_ABOUT THIS TASK_
Look for the string "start" in the material below. Copy every line where you find it.

_SOURCE MATERIAL_
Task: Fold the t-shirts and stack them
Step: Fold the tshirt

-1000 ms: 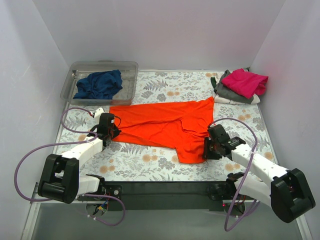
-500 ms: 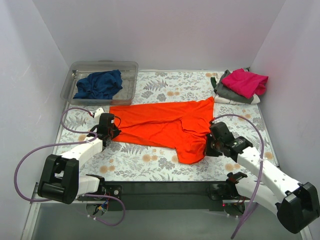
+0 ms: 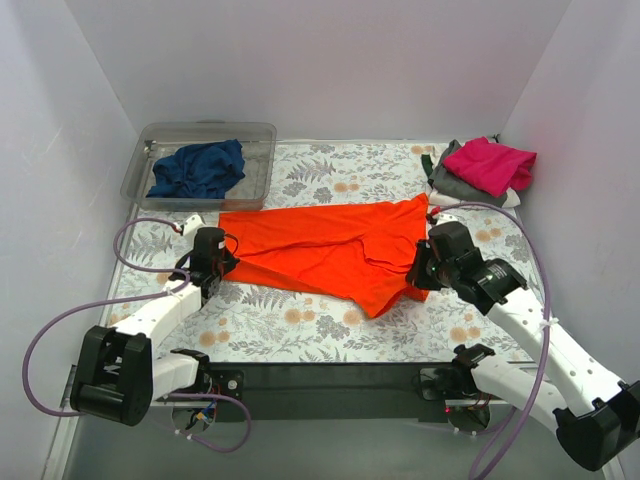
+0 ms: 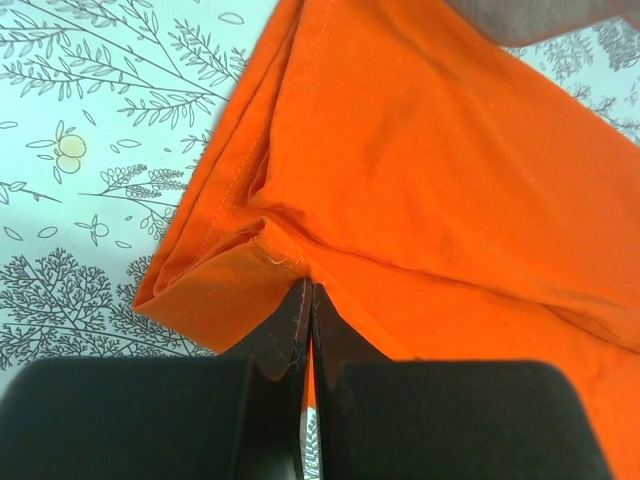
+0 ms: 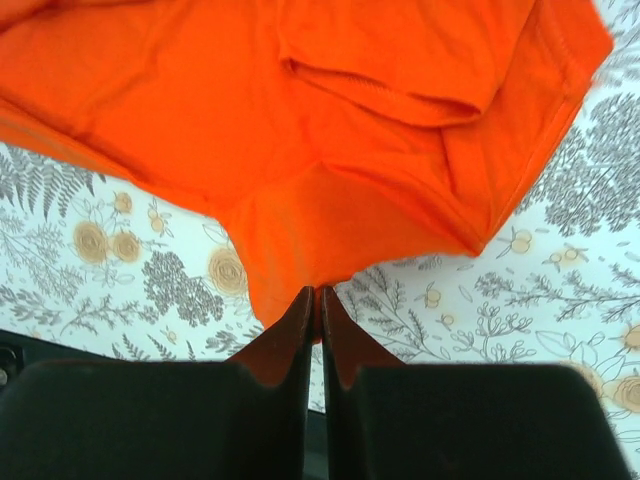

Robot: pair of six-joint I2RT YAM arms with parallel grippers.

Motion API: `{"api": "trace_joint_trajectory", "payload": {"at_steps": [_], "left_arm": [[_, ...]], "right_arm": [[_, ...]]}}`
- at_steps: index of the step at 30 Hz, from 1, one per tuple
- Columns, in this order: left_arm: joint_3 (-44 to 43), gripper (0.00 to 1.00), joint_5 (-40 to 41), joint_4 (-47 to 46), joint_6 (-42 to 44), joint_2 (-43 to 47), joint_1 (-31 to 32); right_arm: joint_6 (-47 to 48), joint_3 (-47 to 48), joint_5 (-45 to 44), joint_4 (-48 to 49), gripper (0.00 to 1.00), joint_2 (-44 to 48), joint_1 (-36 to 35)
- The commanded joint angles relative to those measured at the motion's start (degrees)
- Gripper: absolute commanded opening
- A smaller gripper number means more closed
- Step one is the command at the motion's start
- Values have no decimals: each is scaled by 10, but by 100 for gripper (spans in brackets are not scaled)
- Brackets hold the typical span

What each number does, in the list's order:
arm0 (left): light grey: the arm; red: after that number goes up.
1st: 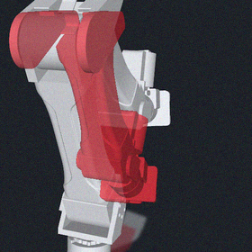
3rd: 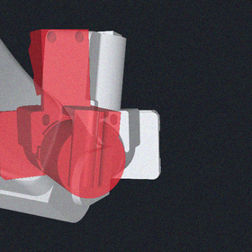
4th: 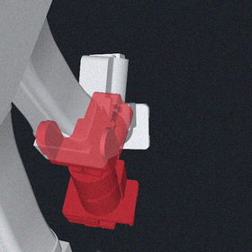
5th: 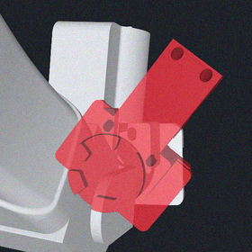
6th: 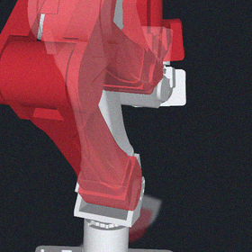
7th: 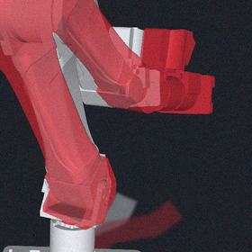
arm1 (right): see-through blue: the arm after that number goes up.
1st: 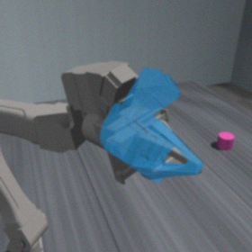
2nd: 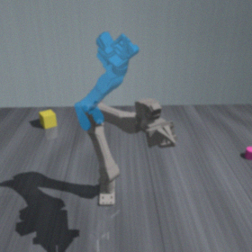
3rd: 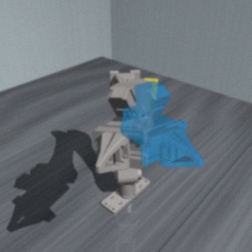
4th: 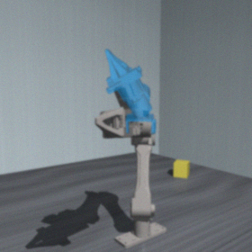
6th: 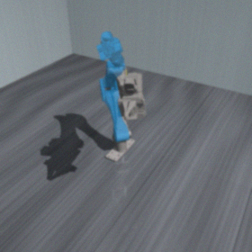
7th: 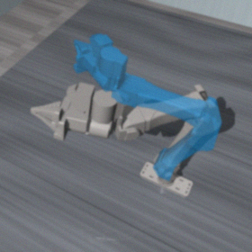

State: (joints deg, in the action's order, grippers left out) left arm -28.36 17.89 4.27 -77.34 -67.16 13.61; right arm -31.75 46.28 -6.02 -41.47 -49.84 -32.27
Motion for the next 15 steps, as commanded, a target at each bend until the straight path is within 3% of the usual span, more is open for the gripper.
{"api": "trace_joint_trajectory", "payload": {"at_steps": [1,15], "left_arm": [[4,0,29,-8,2,27,-2],[-34,0,55,-12,-2,-1,-7]], "right_arm": [[27,50,-49,13,1,-20,-2],[102,125,-101,113,1,-168,16]]}}
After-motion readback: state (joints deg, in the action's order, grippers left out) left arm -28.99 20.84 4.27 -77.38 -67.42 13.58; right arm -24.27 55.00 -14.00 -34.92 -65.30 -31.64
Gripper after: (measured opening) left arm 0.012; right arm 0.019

_RESULT_
- The commanded joint angles relative to those measured at the motion's start (degrees)
- Step one is the command at the motion's start

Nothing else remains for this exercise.